Cloudinary Blog

The Future of Audio and Video on the Web

By Prosper Otemuyiwa
The Future of Web Video and Audio Streaming

Web sites and platforms are becoming increasingly media-rich. Today, approximately 62 percent of internet traffic is made up of images, with audio and video constituting a growing percentage of the bytes.

The web’s ubiquity is making it possible to distribute engaging media experiences to users around the world. And the ecosystem of internet consumers and vendors have crafted APIs that enable developers to harness this power.

Cisco reports that 70 percent of current global internet traffic is video and it’s going to increase to 80 percent by 2020. This is huge!

In addition, considering the current trajectory of how media is consumed, it’s estimated that the next billion users will likely be all mobile. These new users will be diverse in every way; their location, cultural experience, level of computer expertise, connectivity and the types of devices via which they consume media content. Despite the facts about the next generation of users, the mobile web still has a lot of catching up to do.

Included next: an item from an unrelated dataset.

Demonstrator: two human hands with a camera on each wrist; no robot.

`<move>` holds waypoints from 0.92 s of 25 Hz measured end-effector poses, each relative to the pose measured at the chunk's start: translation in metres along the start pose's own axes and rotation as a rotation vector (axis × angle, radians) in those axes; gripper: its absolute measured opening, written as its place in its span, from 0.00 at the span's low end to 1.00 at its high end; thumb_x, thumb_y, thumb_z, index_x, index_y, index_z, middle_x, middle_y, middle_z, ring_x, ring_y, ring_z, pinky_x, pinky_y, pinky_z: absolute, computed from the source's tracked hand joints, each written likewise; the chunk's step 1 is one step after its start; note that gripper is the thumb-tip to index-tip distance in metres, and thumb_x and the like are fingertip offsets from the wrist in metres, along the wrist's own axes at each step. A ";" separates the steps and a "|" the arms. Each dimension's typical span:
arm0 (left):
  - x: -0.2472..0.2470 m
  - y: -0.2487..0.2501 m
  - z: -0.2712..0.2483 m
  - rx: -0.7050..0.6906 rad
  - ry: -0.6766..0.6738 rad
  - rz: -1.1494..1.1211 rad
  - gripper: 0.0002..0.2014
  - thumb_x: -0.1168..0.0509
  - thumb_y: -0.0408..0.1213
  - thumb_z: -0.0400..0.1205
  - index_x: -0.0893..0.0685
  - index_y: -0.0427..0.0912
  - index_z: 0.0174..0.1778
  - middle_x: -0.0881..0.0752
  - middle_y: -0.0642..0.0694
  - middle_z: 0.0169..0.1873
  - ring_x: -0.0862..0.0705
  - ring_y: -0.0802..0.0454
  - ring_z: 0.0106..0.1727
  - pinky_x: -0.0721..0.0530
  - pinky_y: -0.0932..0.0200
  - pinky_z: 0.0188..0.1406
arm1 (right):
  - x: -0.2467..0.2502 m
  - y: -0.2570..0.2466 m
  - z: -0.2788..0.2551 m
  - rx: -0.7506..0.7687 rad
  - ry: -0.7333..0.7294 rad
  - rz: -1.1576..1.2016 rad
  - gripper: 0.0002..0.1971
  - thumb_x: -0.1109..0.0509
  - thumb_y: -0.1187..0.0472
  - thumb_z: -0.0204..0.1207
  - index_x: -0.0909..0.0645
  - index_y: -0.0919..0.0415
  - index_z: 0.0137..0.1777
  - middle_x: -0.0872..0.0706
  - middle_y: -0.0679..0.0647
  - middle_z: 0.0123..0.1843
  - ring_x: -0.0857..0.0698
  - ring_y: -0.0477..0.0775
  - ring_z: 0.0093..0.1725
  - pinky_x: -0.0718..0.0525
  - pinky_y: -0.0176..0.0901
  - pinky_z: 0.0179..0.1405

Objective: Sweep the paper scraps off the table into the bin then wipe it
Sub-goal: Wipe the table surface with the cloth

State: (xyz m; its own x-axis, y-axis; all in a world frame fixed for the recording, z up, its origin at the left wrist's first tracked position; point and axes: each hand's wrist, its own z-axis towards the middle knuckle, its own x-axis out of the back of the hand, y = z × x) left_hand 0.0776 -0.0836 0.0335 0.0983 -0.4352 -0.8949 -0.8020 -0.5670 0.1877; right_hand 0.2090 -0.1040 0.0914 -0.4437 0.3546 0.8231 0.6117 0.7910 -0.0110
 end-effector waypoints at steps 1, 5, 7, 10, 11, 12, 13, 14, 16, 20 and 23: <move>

Let’s take a look at these APIs and what the future holds for us with regard to audio and video on the web.

First, A Look Back

Consider how the mobile web has functioned overtime from the dot-com bubble. It didn’t play a big part in the audio and video innovation that has come so far. Why?

The mobile web was faced with a number of challenges:

  • Buffering: Flash was prevalent in the beginning of the web, when mobility wasn’t even a consideration. In most cases, we had large audio and video files sitting on servers. And when users tried to access them via the mobile web, it took a long time to download, thus making users wait endlessly for these files to play on their devices.

    Eventually individuals and companies began delivering small-sized video files to mobile users. There was no buffering, but the video quality was poor.

biograph

  • Bad Layout: Delivering video content via mobile was terrible in terms of the layout. In fact, there are many websites that still haven’t figured out the optimal way to deliver video content to mobile users. Most times, you still have to scroll the far end left or right of the mobile web page. Sometimes, a part of the video screen gets cut off except when you were using an IPhone.

  • No Offline Capabilities: There was no offline experience for users listening to audio or watching videos. Without internet connectivity, the video/audio stops playing. In many regions, low-end devices are common, and internet connections are very unreliable. In fact, many users in developing countries still find it hard to purchase data. But the mobile web had no capacity for caching and serving content while offline.

chrome web data

The Beginning of the Future

It’s no secret that the pace of innovation has accelerated for audio and video in the last decade and the mobile web is now providing a better user experience.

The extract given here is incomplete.